YOUR ASSIGNMENT
Whichever lines include the word "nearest", copy them as they appear in the data.

EXTRACTED ENTRIES
┄┄┄┄┄┄┄┄┄┄┄┄┄┄┄┄┄┄┄┄
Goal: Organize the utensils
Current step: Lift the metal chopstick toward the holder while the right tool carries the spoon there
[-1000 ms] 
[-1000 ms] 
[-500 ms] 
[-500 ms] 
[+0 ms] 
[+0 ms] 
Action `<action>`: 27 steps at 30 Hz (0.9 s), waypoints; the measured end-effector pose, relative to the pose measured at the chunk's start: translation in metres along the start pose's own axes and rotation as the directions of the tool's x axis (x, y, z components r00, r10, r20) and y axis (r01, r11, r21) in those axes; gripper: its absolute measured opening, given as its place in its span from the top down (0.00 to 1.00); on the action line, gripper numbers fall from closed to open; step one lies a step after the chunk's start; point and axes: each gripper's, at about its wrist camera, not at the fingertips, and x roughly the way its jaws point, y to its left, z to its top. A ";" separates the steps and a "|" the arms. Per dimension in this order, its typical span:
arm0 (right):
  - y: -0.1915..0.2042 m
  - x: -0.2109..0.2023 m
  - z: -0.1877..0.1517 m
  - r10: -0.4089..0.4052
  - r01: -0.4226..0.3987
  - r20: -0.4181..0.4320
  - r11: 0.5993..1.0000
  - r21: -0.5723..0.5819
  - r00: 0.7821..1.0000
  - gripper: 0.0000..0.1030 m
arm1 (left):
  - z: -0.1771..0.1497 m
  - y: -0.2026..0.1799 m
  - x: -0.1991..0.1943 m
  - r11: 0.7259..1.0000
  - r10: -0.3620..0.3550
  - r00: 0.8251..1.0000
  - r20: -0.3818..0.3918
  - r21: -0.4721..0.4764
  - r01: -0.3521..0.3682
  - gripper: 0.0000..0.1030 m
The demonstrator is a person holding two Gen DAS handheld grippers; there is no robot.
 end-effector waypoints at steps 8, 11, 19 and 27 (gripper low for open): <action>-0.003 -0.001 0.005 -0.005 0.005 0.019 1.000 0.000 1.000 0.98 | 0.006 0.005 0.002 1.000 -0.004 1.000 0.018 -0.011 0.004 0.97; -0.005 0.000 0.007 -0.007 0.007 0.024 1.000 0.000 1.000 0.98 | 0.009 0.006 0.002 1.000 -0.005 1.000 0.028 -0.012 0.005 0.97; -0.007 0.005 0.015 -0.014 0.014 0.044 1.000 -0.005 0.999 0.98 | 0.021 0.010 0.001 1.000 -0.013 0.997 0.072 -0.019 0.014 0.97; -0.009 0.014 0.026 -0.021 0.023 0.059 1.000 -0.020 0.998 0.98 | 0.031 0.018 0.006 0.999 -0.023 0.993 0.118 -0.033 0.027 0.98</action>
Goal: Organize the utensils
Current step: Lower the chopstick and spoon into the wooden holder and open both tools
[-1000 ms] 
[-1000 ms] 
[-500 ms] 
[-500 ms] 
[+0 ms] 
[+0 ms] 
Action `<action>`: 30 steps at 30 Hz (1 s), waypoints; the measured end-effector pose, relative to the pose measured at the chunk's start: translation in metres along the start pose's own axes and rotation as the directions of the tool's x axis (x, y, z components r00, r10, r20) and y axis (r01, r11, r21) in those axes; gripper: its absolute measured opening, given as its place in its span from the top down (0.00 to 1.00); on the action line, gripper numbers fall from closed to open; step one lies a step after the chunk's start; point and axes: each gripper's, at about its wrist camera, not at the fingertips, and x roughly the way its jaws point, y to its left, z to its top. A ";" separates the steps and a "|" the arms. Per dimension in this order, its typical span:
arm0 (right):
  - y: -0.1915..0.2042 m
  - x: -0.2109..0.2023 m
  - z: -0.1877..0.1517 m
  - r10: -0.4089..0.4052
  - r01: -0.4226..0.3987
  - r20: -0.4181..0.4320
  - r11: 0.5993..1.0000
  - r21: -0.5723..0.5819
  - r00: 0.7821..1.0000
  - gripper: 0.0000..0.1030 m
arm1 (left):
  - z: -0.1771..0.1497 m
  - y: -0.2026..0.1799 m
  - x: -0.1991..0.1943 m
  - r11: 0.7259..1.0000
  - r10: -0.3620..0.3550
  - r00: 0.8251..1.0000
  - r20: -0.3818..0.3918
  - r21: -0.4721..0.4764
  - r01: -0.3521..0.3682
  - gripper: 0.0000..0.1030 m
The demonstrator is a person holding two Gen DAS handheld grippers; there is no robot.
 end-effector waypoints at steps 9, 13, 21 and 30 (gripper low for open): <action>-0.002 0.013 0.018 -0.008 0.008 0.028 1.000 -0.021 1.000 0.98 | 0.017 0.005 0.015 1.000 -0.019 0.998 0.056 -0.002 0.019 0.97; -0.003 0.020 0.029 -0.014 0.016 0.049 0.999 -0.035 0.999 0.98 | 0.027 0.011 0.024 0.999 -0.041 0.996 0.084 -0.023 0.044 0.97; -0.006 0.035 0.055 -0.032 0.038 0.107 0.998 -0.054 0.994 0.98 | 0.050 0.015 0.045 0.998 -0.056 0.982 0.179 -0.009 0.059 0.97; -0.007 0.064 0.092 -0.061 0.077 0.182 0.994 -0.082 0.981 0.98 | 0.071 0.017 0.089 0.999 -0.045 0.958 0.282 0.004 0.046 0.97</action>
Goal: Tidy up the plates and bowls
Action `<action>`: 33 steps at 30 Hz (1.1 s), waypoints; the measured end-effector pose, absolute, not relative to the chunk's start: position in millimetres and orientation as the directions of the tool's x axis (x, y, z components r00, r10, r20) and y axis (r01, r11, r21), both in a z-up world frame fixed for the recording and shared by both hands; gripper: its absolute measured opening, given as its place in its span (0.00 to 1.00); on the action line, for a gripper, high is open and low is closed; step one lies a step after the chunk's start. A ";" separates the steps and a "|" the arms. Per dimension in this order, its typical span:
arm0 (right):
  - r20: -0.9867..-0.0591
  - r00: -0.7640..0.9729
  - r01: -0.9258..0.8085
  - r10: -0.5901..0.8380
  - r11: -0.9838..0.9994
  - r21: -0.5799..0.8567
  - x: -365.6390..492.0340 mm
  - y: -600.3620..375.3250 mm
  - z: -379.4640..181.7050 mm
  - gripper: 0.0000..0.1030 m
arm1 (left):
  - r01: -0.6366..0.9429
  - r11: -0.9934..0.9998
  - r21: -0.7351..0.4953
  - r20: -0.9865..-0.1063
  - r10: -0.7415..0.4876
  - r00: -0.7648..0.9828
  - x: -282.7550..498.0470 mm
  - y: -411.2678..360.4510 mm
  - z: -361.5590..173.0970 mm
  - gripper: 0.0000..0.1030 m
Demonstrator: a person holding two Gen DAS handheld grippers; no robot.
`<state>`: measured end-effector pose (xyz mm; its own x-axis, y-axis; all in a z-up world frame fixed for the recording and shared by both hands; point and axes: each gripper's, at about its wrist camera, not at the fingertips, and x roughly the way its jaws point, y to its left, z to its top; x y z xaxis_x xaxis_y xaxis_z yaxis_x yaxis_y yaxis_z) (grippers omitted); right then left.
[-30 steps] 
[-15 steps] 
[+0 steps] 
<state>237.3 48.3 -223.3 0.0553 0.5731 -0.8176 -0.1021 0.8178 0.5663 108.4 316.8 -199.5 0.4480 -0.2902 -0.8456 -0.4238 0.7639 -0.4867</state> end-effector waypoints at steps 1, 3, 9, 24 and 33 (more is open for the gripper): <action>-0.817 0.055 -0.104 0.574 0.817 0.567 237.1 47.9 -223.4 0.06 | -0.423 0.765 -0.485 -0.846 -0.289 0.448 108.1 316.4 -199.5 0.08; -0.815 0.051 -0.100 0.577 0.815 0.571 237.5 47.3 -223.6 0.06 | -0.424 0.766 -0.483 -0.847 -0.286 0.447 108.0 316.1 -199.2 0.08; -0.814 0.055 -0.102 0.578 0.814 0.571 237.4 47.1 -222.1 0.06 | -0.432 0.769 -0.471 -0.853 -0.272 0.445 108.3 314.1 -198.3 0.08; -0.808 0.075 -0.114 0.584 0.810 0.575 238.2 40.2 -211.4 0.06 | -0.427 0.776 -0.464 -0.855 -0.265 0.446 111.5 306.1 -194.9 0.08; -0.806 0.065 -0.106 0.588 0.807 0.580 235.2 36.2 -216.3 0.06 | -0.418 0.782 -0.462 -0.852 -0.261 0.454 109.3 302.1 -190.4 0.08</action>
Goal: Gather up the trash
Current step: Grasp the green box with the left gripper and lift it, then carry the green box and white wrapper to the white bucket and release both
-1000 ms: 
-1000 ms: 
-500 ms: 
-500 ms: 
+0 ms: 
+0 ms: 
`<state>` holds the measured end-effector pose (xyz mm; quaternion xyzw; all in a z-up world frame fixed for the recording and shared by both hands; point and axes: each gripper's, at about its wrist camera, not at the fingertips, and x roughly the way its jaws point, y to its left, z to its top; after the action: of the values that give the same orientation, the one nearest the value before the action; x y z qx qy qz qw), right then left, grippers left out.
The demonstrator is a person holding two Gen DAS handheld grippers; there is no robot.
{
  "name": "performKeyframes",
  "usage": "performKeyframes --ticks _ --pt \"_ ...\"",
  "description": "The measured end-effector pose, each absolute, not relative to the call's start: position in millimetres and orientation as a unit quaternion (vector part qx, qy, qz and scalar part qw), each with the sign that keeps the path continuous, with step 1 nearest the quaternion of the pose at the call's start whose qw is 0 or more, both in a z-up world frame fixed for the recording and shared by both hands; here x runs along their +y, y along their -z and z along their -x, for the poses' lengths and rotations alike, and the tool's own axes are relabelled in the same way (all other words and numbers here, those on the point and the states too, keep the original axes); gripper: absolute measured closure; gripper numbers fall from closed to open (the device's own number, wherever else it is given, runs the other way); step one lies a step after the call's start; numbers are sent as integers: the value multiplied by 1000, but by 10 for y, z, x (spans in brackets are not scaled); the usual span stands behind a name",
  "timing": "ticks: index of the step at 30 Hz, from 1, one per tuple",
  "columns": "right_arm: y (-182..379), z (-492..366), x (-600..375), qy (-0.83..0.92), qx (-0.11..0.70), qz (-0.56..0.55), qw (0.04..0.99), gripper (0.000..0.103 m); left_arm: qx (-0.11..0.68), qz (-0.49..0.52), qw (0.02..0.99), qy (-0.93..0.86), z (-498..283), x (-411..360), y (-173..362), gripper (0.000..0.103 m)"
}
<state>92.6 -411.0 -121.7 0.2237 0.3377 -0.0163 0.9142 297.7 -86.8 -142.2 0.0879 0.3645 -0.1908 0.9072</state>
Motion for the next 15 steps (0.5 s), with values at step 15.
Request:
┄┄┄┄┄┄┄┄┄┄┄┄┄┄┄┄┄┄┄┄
SOLVED EXERCISE
`<state>` holds the measured end-effector pose (xyz mm; quaternion xyzw; all in a z-up world frame fixed for the recording and shared by both hands; point and axes: each gripper's, at about its wrist camera, not at the fingertips, and x roughly the way its jaws point, y to its left, z to its top; after the action: of the values that give the same orientation, the one nearest the value before the action; x y z qx qy qz qw), right then left, grippers left out.
  "description": "The measured end-effector pose, each absolute, not relative to the call's start: position in millimetres and orientation as a unit quaternion (vector part qx, qy, qz and scalar part qw), each with the sign that keeps the path continuous, with step 1 nearest the quaternion of the pose at the call's start whose qw is 0 or more, both in a z-up world frame fixed for the recording and shared by both hands; here x runs along their +y, y along their -z and z along their -x, for the poses' lengths and rotations alike, and the tool's own axes are relabelled in the same way (all other words and numbers here, those on the point and the states too, keep the original axes); gripper: absolute measured closure; gripper numbers fall from closed to open (the device's own number, wherever else it is given, runs the other way); step one lies a step after the call's start; numbers are sent as integers: the value multiplied by 1000, but by 10 for y, z, x (spans in brackets are not scaled); the usual span stands behind a name",

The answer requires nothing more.